Arguably the herring family may be the second most important fish in the sea (behind their Menhaden cousins).
The Atlantic Herring quota has been not been met for several years now by a large margin. Why, because there are not enough to catch? The Fish Geeks are increasingly thinking their data is off and that there are less out there than they originally thought, err computed.
Those fish are being netted in large numbers in waters just near shore at times when the river herring schools are intermingled. Seven or eight years ago I was at a meeting on river herring with RI DEM when the discussion was what to do on crashing numbers of river herring. I was talking to the lead fish geek, Mark Gibson, he was explaining that their data showed a 90% mortality rate between 4 year old fish ~ considered mature enough to spawn ~ and 5 year old fish returning for there second spawn (yes, some may spawn at 3 years). 90 out of a 100 would die. Granted, those are guess numbers based on loosely consistent data but surprise, surprise, they were fairly prescient of the crash just a few years away. Mark Gibson was stating back then that they don't know what is doing it but it was offshore.
First CT fell, followed by Mass and RI with full closures of river herring to recreational anglers. We are still there with no return in sight.
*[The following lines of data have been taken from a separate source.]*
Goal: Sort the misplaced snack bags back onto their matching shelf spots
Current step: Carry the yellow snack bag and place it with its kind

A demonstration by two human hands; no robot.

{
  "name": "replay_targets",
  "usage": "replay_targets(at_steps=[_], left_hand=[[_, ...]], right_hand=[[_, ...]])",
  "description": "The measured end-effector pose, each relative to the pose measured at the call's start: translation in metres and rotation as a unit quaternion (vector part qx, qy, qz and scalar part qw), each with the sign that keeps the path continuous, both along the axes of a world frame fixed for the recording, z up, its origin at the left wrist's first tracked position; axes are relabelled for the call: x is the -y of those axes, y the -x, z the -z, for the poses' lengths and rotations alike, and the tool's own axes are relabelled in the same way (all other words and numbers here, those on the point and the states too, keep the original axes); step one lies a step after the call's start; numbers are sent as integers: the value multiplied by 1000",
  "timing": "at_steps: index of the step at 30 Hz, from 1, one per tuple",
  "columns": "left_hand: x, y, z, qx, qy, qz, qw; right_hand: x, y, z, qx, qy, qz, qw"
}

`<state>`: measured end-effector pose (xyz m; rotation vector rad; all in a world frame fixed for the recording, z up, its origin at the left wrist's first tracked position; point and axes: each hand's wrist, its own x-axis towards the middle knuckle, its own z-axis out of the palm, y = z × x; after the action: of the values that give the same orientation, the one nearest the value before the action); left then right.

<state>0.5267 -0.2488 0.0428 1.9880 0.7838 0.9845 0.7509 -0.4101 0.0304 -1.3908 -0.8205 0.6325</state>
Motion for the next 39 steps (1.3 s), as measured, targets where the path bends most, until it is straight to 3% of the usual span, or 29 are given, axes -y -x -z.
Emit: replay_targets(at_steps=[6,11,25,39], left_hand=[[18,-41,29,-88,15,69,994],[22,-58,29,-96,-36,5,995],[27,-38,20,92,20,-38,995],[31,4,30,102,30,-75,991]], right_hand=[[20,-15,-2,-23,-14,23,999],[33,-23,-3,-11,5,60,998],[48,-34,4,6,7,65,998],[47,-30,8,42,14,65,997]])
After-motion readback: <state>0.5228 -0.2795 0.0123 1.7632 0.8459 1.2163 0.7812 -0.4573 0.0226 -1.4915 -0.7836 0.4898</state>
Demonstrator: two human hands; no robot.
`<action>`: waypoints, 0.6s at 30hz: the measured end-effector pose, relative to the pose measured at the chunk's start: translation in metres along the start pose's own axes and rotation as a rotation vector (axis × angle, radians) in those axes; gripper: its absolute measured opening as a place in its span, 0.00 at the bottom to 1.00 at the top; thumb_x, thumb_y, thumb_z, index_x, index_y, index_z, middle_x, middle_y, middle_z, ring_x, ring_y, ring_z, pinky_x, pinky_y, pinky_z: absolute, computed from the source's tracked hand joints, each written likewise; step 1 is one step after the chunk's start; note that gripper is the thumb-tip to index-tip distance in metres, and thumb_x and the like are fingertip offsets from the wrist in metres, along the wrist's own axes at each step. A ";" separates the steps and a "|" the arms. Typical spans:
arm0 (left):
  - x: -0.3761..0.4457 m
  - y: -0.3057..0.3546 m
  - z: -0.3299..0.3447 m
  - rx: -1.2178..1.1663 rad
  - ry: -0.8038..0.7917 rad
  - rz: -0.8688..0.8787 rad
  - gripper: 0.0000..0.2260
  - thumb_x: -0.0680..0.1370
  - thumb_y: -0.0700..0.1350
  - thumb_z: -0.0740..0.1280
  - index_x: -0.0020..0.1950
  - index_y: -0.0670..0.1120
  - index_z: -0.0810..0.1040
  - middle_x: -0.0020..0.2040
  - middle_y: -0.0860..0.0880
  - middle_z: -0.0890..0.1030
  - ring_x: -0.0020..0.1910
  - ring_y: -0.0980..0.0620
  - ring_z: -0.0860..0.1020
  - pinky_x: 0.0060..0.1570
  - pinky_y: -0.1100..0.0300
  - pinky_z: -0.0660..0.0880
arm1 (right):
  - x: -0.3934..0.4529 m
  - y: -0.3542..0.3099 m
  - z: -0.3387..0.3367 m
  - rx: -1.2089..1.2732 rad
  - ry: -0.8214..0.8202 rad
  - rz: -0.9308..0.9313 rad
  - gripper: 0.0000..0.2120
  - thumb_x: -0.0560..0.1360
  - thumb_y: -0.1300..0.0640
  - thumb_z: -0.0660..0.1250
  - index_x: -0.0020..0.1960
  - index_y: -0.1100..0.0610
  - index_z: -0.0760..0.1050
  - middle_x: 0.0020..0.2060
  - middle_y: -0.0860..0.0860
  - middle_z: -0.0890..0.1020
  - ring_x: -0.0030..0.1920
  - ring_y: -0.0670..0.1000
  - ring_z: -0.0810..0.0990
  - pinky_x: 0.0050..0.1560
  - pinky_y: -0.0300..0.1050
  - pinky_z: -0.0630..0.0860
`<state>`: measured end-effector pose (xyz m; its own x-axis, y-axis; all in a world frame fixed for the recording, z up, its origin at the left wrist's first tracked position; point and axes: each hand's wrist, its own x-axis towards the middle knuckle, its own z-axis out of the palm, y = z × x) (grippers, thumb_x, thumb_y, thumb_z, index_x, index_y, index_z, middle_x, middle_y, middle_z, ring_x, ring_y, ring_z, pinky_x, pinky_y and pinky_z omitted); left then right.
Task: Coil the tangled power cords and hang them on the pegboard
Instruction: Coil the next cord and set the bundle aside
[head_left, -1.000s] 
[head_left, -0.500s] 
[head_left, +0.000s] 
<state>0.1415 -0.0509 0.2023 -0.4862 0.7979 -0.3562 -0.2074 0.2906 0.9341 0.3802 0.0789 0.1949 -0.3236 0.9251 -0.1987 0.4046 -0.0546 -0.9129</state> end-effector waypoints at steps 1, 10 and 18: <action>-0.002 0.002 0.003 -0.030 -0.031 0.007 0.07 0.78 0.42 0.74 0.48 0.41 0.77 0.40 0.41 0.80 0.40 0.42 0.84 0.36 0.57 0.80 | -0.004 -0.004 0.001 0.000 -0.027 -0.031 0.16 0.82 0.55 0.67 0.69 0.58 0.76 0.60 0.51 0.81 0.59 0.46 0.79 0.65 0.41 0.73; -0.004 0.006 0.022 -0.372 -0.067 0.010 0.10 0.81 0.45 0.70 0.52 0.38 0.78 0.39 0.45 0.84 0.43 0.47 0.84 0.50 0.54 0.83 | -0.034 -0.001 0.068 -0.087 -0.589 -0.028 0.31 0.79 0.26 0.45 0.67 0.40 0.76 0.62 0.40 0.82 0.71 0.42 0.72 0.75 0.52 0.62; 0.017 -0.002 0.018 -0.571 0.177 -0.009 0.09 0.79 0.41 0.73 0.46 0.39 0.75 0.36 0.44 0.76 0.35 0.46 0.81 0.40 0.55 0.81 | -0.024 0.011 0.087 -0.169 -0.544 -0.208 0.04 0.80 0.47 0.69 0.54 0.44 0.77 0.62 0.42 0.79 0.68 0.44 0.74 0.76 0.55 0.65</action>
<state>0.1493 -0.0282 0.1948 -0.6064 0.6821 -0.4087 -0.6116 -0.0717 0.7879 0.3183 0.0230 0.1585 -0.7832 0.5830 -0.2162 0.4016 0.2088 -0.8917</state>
And time and time again, the recreational anglers have to burden the quota cuts in a fish population for political expediency (enter Fluke, Seabass, Scup, etc here).
I'm not anti-commercial fishing but the way I look at it we can loose some jobs now and save the fish or we can loose all jobs and the fish in the not too distant future. Its not rocket science. Its politics.
It is also now the law with Magnuson-Stevens requiring management based on BEST SCIENTIFIC INFORMATION AVAILABLE.
I'm done rambling here - need to go back to work - otherwise I could go on for an hour...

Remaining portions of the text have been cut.